Problem description: In which lines of the data does the string "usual" appear? Copy every one.

Task inputs:
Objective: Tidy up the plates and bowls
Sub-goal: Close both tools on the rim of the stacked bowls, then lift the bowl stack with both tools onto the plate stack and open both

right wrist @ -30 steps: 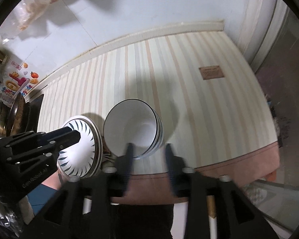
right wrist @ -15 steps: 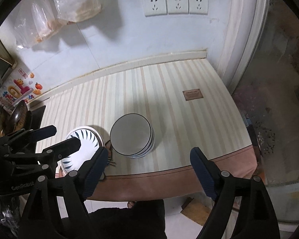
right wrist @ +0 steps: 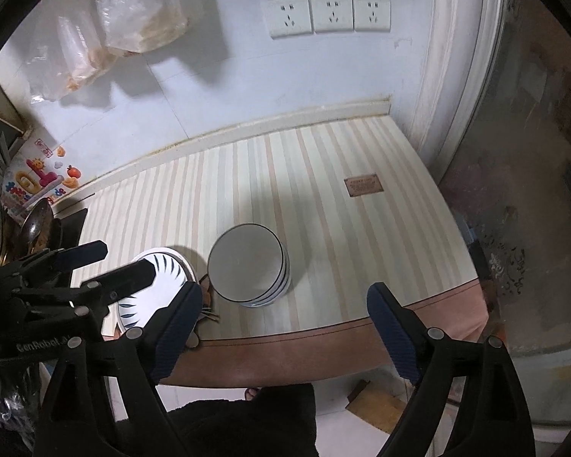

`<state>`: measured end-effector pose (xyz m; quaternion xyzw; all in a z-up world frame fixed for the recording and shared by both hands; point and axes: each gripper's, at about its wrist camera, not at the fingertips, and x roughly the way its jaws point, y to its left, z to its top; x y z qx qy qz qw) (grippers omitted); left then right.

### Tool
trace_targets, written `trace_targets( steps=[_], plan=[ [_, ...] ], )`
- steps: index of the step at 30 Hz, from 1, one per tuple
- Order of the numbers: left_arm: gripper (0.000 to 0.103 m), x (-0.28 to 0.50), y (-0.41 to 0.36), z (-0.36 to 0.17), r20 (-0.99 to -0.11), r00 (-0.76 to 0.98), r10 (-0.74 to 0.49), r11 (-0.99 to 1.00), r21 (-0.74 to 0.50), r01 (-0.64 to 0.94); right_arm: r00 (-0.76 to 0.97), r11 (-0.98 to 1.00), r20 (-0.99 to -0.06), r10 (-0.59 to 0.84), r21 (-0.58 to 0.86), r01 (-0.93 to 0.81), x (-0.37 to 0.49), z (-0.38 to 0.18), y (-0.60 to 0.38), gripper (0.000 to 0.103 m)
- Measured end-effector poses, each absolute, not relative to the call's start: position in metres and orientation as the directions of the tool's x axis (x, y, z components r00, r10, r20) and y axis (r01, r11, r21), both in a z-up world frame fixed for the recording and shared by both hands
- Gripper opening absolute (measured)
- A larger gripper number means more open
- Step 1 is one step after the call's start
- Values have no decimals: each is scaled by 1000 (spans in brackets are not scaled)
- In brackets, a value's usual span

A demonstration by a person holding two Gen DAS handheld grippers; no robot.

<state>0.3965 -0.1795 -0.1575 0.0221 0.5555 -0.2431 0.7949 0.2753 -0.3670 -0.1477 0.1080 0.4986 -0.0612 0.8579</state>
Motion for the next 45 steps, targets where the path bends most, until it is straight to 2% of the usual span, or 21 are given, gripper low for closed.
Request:
trace_targets(
  steps=[4, 10, 18, 26, 30, 32, 33, 35, 36, 38, 45],
  plan=[
    [85, 424, -183, -194, -915, 191, -355, 886, -264, 380, 466, 955, -883, 58, 185, 232, 296, -181, -381, 92],
    [85, 465, -194, -260, -940, 60, -337, 888, -296, 352, 388, 897, -893, 227, 347, 274, 335, -260, -405, 92],
    [85, 497, -214, -327, -937, -84, -339, 875, -347, 339, 276, 804, -854, 442, 513, 300, 376, -365, -409, 92],
    [85, 506, -224, -369, -930, -197, -309, 882, -358, 307, 239, 738, -794, 558, 607, 295, 401, -420, -403, 92],
    [84, 508, -223, -377, -901, -241, -361, 864, -421, 277, 243, 711, -773, 585, 634, 305, 406, -437, -405, 92],
    [81, 508, -225, -381, -880, -258, -398, 847, -461, 265, 247, 692, -756, 606, 654, 305, 409, -443, -405, 92],
    [74, 508, -225, -382, -863, -271, -427, 833, -492, 253, 249, 687, -751, 611, 660, 305, 412, -444, -406, 92],
    [71, 508, -225, -382, -856, -268, -442, 828, -504, 245, 250, 679, -743, 620, 669, 304, 417, -446, -407, 89],
    [71, 508, -225, -382, -858, -260, -444, 829, -503, 244, 255, 673, -737, 626, 676, 300, 420, -447, -405, 79],
    [70, 506, -222, -380, -861, -244, -447, 831, -501, 244, 232, 673, -738, 634, 674, 305, 426, -450, -402, 70],
    [69, 500, -218, -376, -867, -212, -450, 842, -492, 223, 229, 709, -766, 601, 643, 290, 428, -443, -395, 66]
  ],
)
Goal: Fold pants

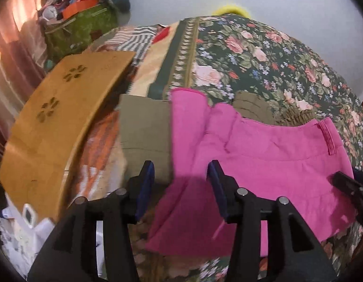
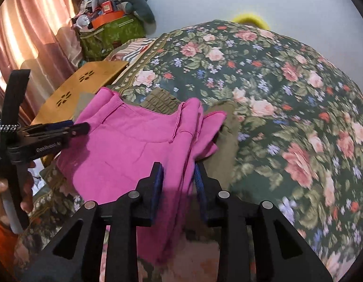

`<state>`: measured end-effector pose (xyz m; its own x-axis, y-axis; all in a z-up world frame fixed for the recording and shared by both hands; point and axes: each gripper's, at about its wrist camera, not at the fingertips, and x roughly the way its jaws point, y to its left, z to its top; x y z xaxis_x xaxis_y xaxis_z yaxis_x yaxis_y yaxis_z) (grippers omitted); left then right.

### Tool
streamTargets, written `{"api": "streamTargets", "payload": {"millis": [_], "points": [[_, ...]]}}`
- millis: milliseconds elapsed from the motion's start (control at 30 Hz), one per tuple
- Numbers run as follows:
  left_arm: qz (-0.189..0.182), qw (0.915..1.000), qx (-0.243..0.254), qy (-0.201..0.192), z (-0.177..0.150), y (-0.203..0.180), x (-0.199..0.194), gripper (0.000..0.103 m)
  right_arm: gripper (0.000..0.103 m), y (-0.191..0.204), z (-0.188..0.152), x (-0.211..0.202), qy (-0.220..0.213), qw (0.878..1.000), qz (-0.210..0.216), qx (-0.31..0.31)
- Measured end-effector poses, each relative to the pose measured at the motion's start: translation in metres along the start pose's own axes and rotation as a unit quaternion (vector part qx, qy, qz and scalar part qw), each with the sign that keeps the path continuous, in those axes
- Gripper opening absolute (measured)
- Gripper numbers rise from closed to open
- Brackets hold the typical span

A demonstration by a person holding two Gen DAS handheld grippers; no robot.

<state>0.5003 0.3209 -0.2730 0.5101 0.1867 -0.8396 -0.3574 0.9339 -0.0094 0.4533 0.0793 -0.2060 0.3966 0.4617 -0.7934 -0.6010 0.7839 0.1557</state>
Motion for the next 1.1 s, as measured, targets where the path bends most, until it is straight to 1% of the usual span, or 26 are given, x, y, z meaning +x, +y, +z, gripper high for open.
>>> {"api": "streamTargets", "payload": {"millis": [67,167,233,267,300,367,500,533,633,733,767,833,867,967,1000,1033,1067,1100], "points": [[0.01,0.9999,0.003,0.005,-0.002,0.005,-0.009,0.049,0.028,-0.004,-0.001,-0.006,0.004,1.0,0.005,0.012],[0.01,0.9999,0.008,0.008,-0.007,0.01,-0.028,0.049,0.031,-0.007,-0.003,-0.023,0.005,1.0,0.011,0.027],[0.005,0.9999,0.013,0.0,-0.011,0.009,-0.05,0.049,0.032,-0.008,-0.004,-0.04,-0.001,0.999,0.015,0.034],[0.001,0.9998,0.018,-0.01,-0.013,0.007,-0.067,0.049,0.032,-0.007,-0.004,-0.05,-0.007,0.999,0.017,0.033],[-0.001,0.9996,0.021,-0.016,-0.014,0.005,-0.077,0.049,0.032,-0.005,-0.004,-0.064,-0.018,0.999,0.017,0.029],[-0.011,0.9987,0.031,-0.039,-0.017,-0.001,-0.111,0.049,0.032,0.0,-0.005,-0.091,-0.043,0.999,0.016,0.02],[-0.036,0.9936,0.042,-0.099,-0.027,-0.014,-0.191,0.049,0.032,0.015,-0.009,-0.164,-0.116,0.993,0.024,0.006],[-0.042,0.9907,0.045,-0.121,-0.033,-0.017,-0.219,0.049,0.032,0.019,-0.012,-0.185,-0.136,0.99,0.031,0.007],[-0.055,0.9824,0.049,-0.172,-0.047,-0.024,-0.28,0.049,0.032,0.032,-0.02,-0.23,-0.177,0.983,0.05,0.003],[-0.071,0.9712,0.054,-0.221,-0.07,-0.03,-0.34,0.049,0.032,0.053,-0.038,-0.283,-0.23,0.971,0.057,-0.016],[-0.079,0.9666,0.052,-0.238,-0.08,-0.031,-0.36,0.049,0.032,0.058,-0.045,-0.293,-0.241,0.969,0.059,-0.02],[-0.087,0.9595,0.049,-0.264,-0.099,-0.034,-0.391,0.049,0.032,0.069,-0.062,-0.319,-0.269,0.961,0.061,-0.028],[-0.085,0.9562,0.047,-0.276,-0.109,-0.035,-0.406,0.049,0.032,0.074,-0.07,-0.331,-0.282,0.957,0.061,-0.031],[-0.094,0.9446,0.049,-0.311,-0.145,-0.041,-0.45,0.049,0.032,0.088,-0.098,-0.364,-0.321,0.944,0.053,-0.044],[-0.092,0.9419,0.051,-0.319,-0.154,-0.042,-0.46,0.049,0.032,0.094,-0.108,-0.374,-0.334,0.94,0.049,-0.049],[-0.088,0.9374,0.052,-0.333,-0.167,-0.044,-0.473,0.049,0.032,0.1,-0.117,-0.382,-0.343,0.937,0.048,-0.055],[-0.083,0.934,0.052,-0.343,-0.178,-0.045,-0.483,0.049,0.032,0.102,-0.122,-0.387,-0.347,0.935,0.046,-0.06],[-0.077,0.9289,0.053,-0.358,-0.192,-0.047,-0.496,0.049,0.032,0.107,-0.13,-0.393,-0.353,0.932,0.042,-0.068]]}}
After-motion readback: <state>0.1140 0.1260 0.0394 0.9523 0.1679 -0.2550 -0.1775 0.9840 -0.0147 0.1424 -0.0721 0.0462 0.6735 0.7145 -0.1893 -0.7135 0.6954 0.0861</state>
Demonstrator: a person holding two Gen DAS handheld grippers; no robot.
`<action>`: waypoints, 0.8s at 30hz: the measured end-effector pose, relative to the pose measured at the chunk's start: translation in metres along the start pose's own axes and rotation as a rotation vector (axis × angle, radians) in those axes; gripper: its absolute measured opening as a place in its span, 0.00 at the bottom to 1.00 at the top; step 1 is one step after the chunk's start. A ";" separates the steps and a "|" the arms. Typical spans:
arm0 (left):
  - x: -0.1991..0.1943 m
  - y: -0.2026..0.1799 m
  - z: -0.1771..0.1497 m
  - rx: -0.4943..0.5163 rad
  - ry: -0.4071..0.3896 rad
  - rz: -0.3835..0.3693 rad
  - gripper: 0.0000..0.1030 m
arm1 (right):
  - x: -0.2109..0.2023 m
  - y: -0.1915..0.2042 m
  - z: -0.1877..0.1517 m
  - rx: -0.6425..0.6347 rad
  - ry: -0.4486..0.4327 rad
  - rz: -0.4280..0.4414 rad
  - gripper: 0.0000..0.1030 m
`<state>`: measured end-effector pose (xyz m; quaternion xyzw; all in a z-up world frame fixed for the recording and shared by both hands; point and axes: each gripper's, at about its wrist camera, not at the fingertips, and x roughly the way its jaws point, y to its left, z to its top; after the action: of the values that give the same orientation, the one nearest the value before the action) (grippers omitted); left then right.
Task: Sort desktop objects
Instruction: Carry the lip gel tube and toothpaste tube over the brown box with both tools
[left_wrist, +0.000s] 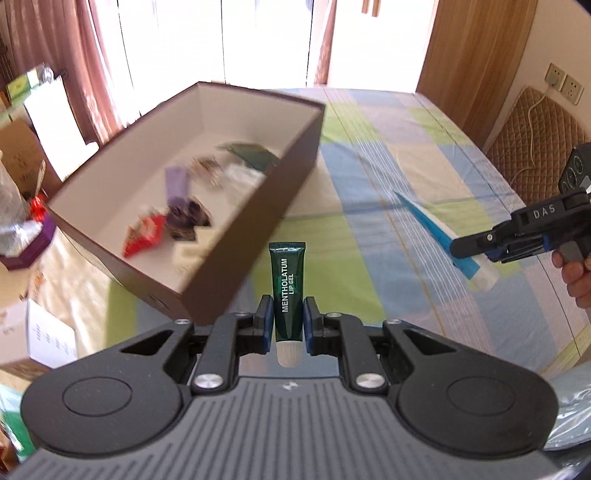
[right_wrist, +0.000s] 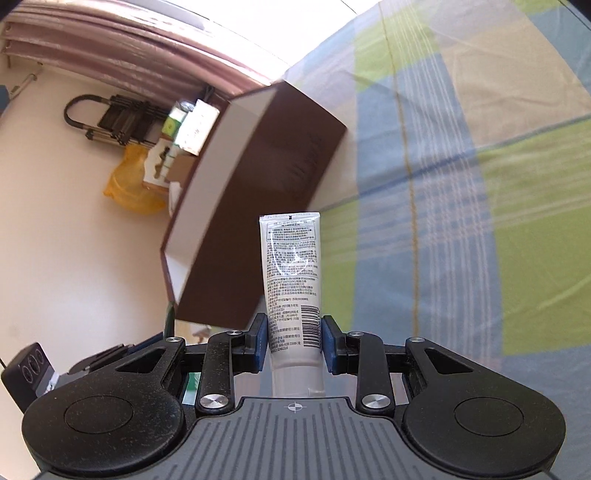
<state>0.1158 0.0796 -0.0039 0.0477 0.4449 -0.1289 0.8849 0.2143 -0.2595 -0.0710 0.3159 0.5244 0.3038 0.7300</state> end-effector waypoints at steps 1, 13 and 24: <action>-0.005 0.005 0.003 0.004 -0.011 0.004 0.12 | 0.001 0.005 0.003 -0.004 -0.009 0.010 0.32; -0.015 0.079 0.051 0.074 -0.089 0.094 0.12 | 0.029 0.078 0.053 -0.066 -0.056 0.123 0.32; 0.027 0.131 0.095 0.213 -0.067 0.101 0.12 | 0.095 0.144 0.099 -0.148 -0.054 0.076 0.32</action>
<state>0.2400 0.1822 0.0274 0.1596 0.3961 -0.1321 0.8945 0.3179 -0.1106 0.0116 0.2891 0.4682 0.3605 0.7532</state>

Response to the task:
- In brackets, a value's usual span
Motion for the next 45 steps, targets where the path bends most, until it is straight to 2% of the usual span, or 21 are given, gripper low for closed.
Motion for the next 1.1 s, as measured, targets where the path bends most, until it is straight to 1% of the usual span, or 26 are given, x, y, z meaning +x, +y, +z, gripper high for open.

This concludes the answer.